- EXERCISE OBJECTIVE
The required output is the exact run of lines below that opens at the line with "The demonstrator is" and closes at the line with "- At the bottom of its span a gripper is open".

Records contained in a dataset:
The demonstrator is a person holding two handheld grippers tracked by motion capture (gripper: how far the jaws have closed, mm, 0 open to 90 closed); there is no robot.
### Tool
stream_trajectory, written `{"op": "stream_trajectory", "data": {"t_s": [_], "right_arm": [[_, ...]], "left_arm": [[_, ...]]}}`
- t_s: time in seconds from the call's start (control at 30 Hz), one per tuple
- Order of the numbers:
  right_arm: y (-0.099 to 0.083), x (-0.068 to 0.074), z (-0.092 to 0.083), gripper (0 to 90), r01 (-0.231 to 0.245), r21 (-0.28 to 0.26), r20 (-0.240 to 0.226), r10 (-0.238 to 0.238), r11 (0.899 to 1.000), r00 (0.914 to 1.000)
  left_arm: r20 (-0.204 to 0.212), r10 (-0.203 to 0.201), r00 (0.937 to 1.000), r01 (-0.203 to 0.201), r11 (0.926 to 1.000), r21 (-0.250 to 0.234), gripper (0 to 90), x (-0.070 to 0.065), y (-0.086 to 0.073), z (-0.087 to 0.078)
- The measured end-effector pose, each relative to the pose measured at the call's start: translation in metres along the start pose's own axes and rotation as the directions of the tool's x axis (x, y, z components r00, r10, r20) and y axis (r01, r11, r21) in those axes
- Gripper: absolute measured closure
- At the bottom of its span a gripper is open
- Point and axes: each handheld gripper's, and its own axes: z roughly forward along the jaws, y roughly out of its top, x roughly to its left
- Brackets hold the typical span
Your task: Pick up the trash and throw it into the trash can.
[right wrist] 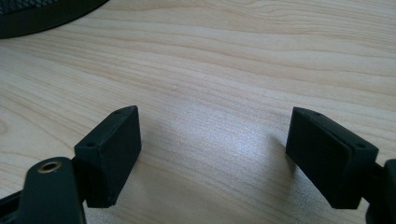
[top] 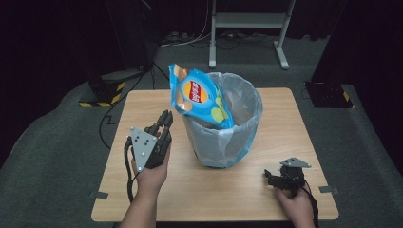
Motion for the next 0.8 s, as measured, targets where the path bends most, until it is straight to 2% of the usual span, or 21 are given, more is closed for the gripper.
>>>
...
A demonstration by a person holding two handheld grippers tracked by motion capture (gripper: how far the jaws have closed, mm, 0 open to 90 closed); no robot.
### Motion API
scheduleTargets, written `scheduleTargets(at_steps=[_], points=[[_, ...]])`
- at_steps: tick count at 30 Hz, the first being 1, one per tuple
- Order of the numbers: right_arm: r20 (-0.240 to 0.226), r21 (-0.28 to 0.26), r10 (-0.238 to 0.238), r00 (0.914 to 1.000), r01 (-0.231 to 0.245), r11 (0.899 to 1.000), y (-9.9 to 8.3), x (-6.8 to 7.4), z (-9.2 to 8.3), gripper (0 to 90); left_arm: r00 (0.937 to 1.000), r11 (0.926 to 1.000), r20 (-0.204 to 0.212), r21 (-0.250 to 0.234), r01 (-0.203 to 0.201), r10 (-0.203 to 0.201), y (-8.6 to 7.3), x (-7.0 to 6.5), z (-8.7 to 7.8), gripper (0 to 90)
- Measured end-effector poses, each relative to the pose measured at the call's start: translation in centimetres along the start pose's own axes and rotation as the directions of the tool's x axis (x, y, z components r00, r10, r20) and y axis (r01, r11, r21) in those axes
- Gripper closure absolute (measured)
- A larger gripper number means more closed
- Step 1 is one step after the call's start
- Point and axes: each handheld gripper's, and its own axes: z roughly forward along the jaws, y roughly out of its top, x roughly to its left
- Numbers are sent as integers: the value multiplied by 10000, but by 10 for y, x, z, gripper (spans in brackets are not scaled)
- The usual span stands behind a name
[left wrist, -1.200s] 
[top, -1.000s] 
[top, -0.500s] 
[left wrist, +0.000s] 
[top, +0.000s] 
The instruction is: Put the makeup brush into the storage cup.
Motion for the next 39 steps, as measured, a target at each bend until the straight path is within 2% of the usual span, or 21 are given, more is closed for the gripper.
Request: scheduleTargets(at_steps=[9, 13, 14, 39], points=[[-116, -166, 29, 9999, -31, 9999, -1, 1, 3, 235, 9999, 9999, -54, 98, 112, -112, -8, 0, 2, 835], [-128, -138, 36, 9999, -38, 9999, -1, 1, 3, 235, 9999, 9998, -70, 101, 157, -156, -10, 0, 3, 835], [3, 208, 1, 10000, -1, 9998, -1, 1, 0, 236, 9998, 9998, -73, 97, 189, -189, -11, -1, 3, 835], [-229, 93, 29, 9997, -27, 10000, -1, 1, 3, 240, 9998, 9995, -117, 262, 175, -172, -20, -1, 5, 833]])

- RESULT OF THIS EXERCISE
The demonstrator is a person holding two handheld grippers tracked by motion capture (gripper: how far the jaws have closed, mm, 0 open to 90 closed); there is no robot.
### Tool
stream_trajectory, written `{"op": "stream_trajectory", "data": {"t_s": [_], "right_arm": [[_, ...]], "left_arm": [[_, ...]]}}`
- t_s: time in seconds from the call's start (control at 30 Hz), one per tuple
- Order of the numbers:
  right_arm: y (-0.099 to 0.083), x (-0.068 to 0.074), z (-0.092 to 0.083), gripper (0 to 90), r01 (-0.231 to 0.245), r21 (-0.28 to 0.26), r20 (-0.240 to 0.226), r10 (-0.238 to 0.238), r11 (0.899 to 1.000), r00 (0.914 to 1.000)
  left_arm: r20 (-0.204 to 0.212), r10 (-0.203 to 0.201), r00 (0.937 to 1.000), r01 (-0.203 to 0.201), r11 (0.926 to 1.000), r21 (-0.250 to 0.234), gripper (0 to 90), x (-0.070 to 0.065), y (-0.086 to 0.073), z (-0.087 to 0.078)
- The measured end-effector pose, each relative to the pose measured at the call's start: translation in metres along the start pose's own axes and rotation as the directions of the tool's x axis (x, y, z components r00, r10, r20) and y axis (r01, r11, r21) in those axes
- Gripper: absolute measured closure
- At the bottom of its span a gripper is open

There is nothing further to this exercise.